Macedonians vote on whether to change country’s name

Macedonians have begun voting in a key referendum on whether to re-name their country North Macedonia in a bid to settle a long-running row with Greece and unlock its path to NATO and EU membership.

Polls for some 1.8 million voters opened at 7am local time (5GMT) and will close at 7pm. The question on the referendum ballot is: “Are you for NATO and EU membership with acceptance of the agreement with Greece”.

The referendum is not binding, but a ‘yes’ majority would give parliament a political mandate to change the constitution.

If the deal is passed through the referendum and is ratified by two-thirds of MPs, the Greek parliament will be called on to give the final stamp of approval.
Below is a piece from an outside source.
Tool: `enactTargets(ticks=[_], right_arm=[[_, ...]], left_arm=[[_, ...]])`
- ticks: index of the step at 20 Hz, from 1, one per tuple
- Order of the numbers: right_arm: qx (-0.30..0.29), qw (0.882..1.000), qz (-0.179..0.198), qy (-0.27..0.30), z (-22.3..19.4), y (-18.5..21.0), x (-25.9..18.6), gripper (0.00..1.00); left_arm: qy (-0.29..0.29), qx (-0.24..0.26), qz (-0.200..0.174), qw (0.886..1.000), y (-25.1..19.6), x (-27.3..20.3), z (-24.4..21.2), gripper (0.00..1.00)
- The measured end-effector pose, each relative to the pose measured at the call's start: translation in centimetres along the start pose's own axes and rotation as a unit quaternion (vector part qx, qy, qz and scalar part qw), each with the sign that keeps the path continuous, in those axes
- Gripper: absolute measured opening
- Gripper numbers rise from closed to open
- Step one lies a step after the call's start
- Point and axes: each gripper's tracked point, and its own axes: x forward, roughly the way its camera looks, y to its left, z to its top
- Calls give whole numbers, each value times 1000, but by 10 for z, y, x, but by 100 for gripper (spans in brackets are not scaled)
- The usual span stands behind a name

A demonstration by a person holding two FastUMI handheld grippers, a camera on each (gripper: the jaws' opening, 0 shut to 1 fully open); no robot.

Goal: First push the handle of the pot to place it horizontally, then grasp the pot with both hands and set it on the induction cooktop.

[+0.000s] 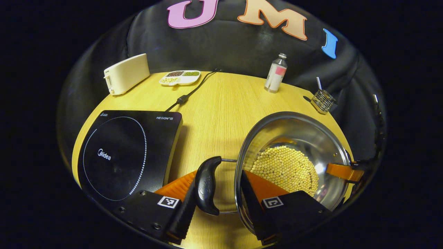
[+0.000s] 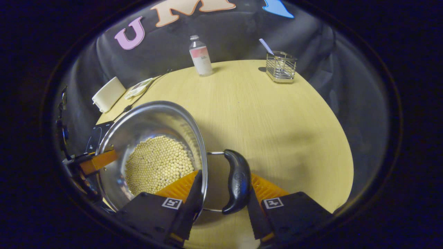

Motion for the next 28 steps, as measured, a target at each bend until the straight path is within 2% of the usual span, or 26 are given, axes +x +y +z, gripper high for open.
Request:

While the Macedonian government plans to call any significant majority in favour of the deal a success, the right-wing opposition may question the vote’s credibility if turnout is below 50 percent.

Macedonia has struggled for recognition of its name since its birth in 1991 when the landlocked country declared independence from Yugoslavia.

Greece, which has its own northern province called Macedonia, has always maintained that Macedonia’s name represented a claim on its territory.

It vetoed Macedonia’s entrance into NATO and the EU, and forced it to enter the United Nations under a provisional name as the Former Yugoslav Republic of Macedonia or FYROM.

Macedonian Prime Minister Zoran Zaev argues that accepting a new name is a price worth paying for admission into the EU and NATO.

But nationalist opponents say it would undermine the ethnic identity of the country’s Slavic majority population. President Gjorge Ivanov, who is allied with the nationalist, has said he will boycott the referendum.

The dispute stretches back nearly three decades, with both countries claiming links to Alexander the Great’s ancient empire of Macedon, which spanned the territories.

A grandiose “antiquisation” project under Macedonia’s former government that plastered Skopje with neo-classical facades and statues of Alexander the Great added fuel to the fire.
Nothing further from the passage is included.